For the past three decades, the Klann men have made it a priority to keep a Father’s Day family tradition alive through golfing.
Rick Klann says it all started when his dad first took him to a golf course; now, it’s turned into four generations spending time doing something together that they can all enjoy.
Rick, who is now 63, says golf gives him and his 30-something-year-old sons, as well as his 10-year-old grandson, a way to bridge the gap. He describes how, in a way, his sons played a major role in making golf a family tradition.
“When they were small, my boys started off just having fun driving golf carts,” explains Rick. “Then, they started playing in high school and taking it more seriously, so I decided to get back to golfing. I had been away from it for several years but I realized that golf is one of the few sports that you can play at any age.
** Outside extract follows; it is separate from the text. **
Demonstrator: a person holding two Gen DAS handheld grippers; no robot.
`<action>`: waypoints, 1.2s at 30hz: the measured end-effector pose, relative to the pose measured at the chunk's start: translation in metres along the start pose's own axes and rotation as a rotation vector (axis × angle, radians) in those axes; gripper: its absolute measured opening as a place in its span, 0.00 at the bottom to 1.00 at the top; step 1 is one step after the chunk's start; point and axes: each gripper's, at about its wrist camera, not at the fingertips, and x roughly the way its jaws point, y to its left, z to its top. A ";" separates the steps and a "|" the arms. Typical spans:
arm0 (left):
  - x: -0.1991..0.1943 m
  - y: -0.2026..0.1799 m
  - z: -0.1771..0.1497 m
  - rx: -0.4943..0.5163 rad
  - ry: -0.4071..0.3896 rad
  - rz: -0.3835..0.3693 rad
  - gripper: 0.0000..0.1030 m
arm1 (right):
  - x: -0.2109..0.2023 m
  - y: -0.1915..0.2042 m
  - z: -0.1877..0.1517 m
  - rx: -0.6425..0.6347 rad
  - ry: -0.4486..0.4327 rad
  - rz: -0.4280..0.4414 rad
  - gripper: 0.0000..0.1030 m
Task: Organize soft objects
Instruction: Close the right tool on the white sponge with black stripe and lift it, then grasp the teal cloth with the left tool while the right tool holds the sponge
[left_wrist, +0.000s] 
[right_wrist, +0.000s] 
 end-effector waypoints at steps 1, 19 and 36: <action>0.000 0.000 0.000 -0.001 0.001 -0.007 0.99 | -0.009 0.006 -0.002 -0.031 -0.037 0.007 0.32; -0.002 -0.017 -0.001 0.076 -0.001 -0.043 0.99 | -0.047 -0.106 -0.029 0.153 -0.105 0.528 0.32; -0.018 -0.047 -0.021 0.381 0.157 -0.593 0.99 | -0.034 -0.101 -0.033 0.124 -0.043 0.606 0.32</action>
“My 84-year-old dad still plays — he couldn’t play with his grandsons and great-grandson if it were baseball,” Rick adds. “We go out there and it’s all done in good spirits and friendly competition.”
Most dads are admired as heroes with superhuman abilities. Through collective activities such as this, a child or young adult gets the chance to see that their father is fallible and learn from his mistakes. When the Klann family golfs, they are able to compliment and affirm one another at various stages in life and understand that dad isn’t perfect. This helps in dealing with difficulties and accepting that losses are normal.
Although each plays at a different level, golfing for this family is about more than just the sport; it’s about connectedness. “I am a little better (at golf), but my sons are really good,” Rick says. ”One of my sons, Josh, is an assistant pro. We’ve all learned that the more you put into it, the more you get out of it.”
He points out that while they consider golfing a fun activity, it doubles as an opportunity to teach life lessons, explaining, “It’s a game of honesty and integrity. You have to keep score yourself when no one is watching.”
The Klanns’ tradition gives way to moments of reflection and refinement. “It’s also about self-composure,” Rick notes. “Unlike football or basketball, if you lose your temper golfing, it hurts your game. So it teaches patience, as well. I am a lot more patient with my grandson.”
Many experts agree that one of the main reasons for keeping old traditions and creating new ones is to reinforce values; being dedicated oftentimes results in more familial solidarity. Rick hopes that the Klann men will continue golfing and that the tradition will thrive for generations to come.
“It would be nice if they kept on golfing,” he says. “Now my grandson golfs, but the ironic thing is that he is my daughter’s son; his mom is Josh’s twin sister. Neither of my sons have children yet, so it’s nice to see him play.”
When traditions like this are handed down, it gives fathers the opportunity to positively influence their children’s behavior and create an environment in which dads can demonstrate the character they work to instill in their family, all while celebrating what really matters and creating lasting memories.